Heures supplémentaires retraite et trimestres validés, comment ça marche vraiment ?

Depuis 2019, les heures supplémentaires sont exonérées d’impôt sur le revenu, mais restent soumises aux cotisations sociales. Pourtant, ces cotisations ne génèrent pas toujours des droits supplémentaires à la retraite. Effectivement, le mode de calcul des trimestres validés pour la retraite ne prend pas en compte la nature des heures effectuées, mais le montant du salaire soumis à cotisation.

Ce mécanisme entraîne parfois des décalages surprenants entre le nombre d’heures réellement effectuées et la validation des trimestres pour la retraite. Même en accumulant les heures supplémentaires, la progression dans l’acquisition des trimestres n’est pas systématiquement accélérée.

Voici quelques points clés à connaître sur la façon dont les heures supplémentaires s’inscrivent dans le calcul de la retraite :

  • Les heures supplémentaires jouent un rôle particulier dans la retraite des salariés du privé. Contrairement à une idée répandue, leur rémunération est bien prise en compte dans le calcul des cotisations sociales.
  • Un principe à avoir en tête : seules les sommes soumises à assurance vieillesse participent à la détermination de la durée d’assurance auprès du régime général.

Concrètement, chaque année, la sécurité sociale valide un trimestre dès lors que le salaire brut soumis à cotisation atteint un certain seuil défini par la loi. Pour 2024, ce seuil s’élève à 1 747 euros bruts par trimestre. Les revenus issus des heures supplémentaires viennent s’ajouter au salaire de base : ils contribuent donc à valider les trimestres uniquement si la rémunération principale ne dépasse pas déjà ce seuil.

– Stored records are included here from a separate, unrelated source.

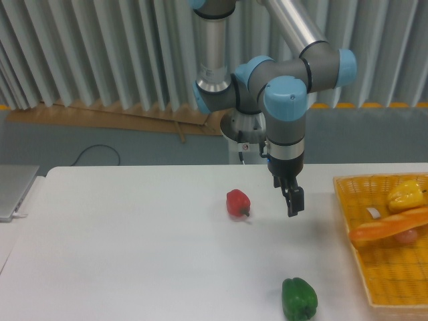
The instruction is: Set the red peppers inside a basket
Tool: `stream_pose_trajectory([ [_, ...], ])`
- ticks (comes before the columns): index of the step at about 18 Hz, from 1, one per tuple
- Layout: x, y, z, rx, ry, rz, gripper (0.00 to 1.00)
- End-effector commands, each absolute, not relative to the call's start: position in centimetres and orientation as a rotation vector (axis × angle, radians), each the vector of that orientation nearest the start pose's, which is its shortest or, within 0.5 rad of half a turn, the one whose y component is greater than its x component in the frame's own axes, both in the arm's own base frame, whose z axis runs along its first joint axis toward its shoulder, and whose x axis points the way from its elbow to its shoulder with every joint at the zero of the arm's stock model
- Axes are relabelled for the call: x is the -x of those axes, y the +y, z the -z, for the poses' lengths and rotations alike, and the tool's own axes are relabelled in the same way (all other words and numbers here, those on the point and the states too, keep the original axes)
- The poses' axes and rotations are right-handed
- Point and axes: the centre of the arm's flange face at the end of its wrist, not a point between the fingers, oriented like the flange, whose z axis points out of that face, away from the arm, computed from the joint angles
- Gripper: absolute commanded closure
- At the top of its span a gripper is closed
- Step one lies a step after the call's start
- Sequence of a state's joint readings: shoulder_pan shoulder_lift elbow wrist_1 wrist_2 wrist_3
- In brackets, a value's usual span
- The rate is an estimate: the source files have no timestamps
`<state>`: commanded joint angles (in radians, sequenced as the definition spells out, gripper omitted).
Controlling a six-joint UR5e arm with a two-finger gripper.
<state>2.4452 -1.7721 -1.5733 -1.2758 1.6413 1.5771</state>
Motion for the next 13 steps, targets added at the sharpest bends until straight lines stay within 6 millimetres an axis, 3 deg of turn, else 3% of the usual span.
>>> stream_pose_trajectory([
  [13,36.41,46.61,-41.19,2.980,1.097,-0.182,0.00],
])
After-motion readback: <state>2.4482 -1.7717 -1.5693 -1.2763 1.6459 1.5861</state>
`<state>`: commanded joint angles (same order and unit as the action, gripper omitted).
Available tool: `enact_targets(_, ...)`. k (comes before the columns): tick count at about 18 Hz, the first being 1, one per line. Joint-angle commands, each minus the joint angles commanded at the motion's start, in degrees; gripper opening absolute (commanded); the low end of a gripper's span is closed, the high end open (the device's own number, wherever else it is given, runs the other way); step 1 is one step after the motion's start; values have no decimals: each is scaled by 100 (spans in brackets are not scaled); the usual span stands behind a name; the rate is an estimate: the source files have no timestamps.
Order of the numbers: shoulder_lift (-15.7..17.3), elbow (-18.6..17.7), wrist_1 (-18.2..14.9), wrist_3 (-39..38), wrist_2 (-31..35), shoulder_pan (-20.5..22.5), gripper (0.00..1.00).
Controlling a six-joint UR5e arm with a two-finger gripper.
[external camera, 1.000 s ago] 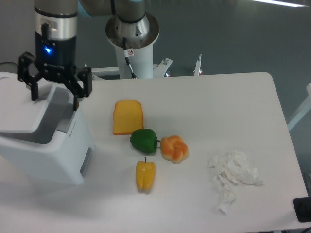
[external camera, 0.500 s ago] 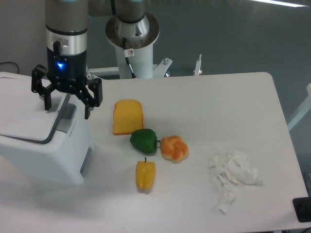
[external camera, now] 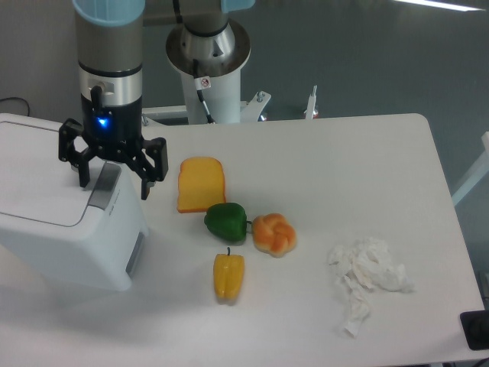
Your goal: Close the trash can
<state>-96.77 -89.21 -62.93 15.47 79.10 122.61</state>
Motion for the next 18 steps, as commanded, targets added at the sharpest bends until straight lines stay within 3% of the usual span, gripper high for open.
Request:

La rémunération des heures supplémentaires comprend une majoration, mais cette bonification ne permet pas de dépasser la limite des quatre trimestres validés par an. En revanche, les sommes perçues sont intégrées dans le calcul du salaire annuel moyen : elles peuvent donc rehausser le montant futur de la pension retraite.

Du côté de la retraite complémentaire, la règle est comparable : toutes les rémunérations soumises à cotisations, incluant celles issues des heures supplémentaires, servent à alimenter les droits. Il reste néanmoins nécessaire de distinguer la validation des trimestres de l’augmentation du montant de la pension, deux volets bien distincts du système.

Femme souriante avec tasse de cafe dans la cuisine

Trimestres validés, montant de la pension et questions fréquentes : l’impact concret des heures supplémentaires sur votre retraite

Le calcul des trimestres pour la retraite intrigue nombre de salariés. Les heures supplémentaires suscitent, elles aussi, leur lot de questions : valident-elles davantage de trimestres ou améliorent-elles uniquement le montant de la pension retraite ? La réponse tient en quelques principes clairs.

Premier principe : le salaire brut soumis à cotisations, heures supplémentaires comprises, permet de valider jusqu’à quatre trimestres cotisés chaque année, sans exception. Peu importe la cadence, le plafond reste immuable. Les sommes encaissées au-delà n’ouvrent pas de droits supplémentaires à ce titre.

Cela dit, ces revenus supplémentaires ne sont pas perdus pour autant. Ils viennent gonfler le salaire annuel moyen, qui sert de base au calcul pension retraite. Un salarié qui accumule les heures supplémentaires au fil de sa carrière peut ainsi s’attendre à percevoir une pension plus élevée, même si la validation des trimestres ne s’accélère pas.

Certains s’interrogent sur les conséquences fiscales. Depuis 2019, les heures supplémentaires bénéficient d’une exonération d’impôt sur le revenu jusqu’à 7 500 euros par an. Ce coup de pouce fiscal ne modifie pas le décompte des trimestres, mais il allège la charge fiscale du travail. À noter également : dans le cadre du cumul emploi-retraite, les droits générés sur les heures supplémentaires ne permettent plus de constituer une nouvelle pension dès lors que la retraite est liquidée.

Point à surveiller : seules les périodes de trimestres cotisés, et non les trimestres assimilés, sont concernées par la prise en compte des heures supplémentaires. Cette nuance s’avère déterminante pour ceux qui visent le taux plein ou souhaitent anticiper leur départ.

Au bout du compte, les heures supplémentaires ne bousculent pas la mécanique du nombre de trimestres, mais elles peuvent faire la différence sur le montant de la pension. Entre le bulletin de paie et le relevé de carrière, la ligne des heures sup’ raconte une histoire de sueur, de calcul… mais aussi d’opportunité à saisir pour mieux préparer l’après.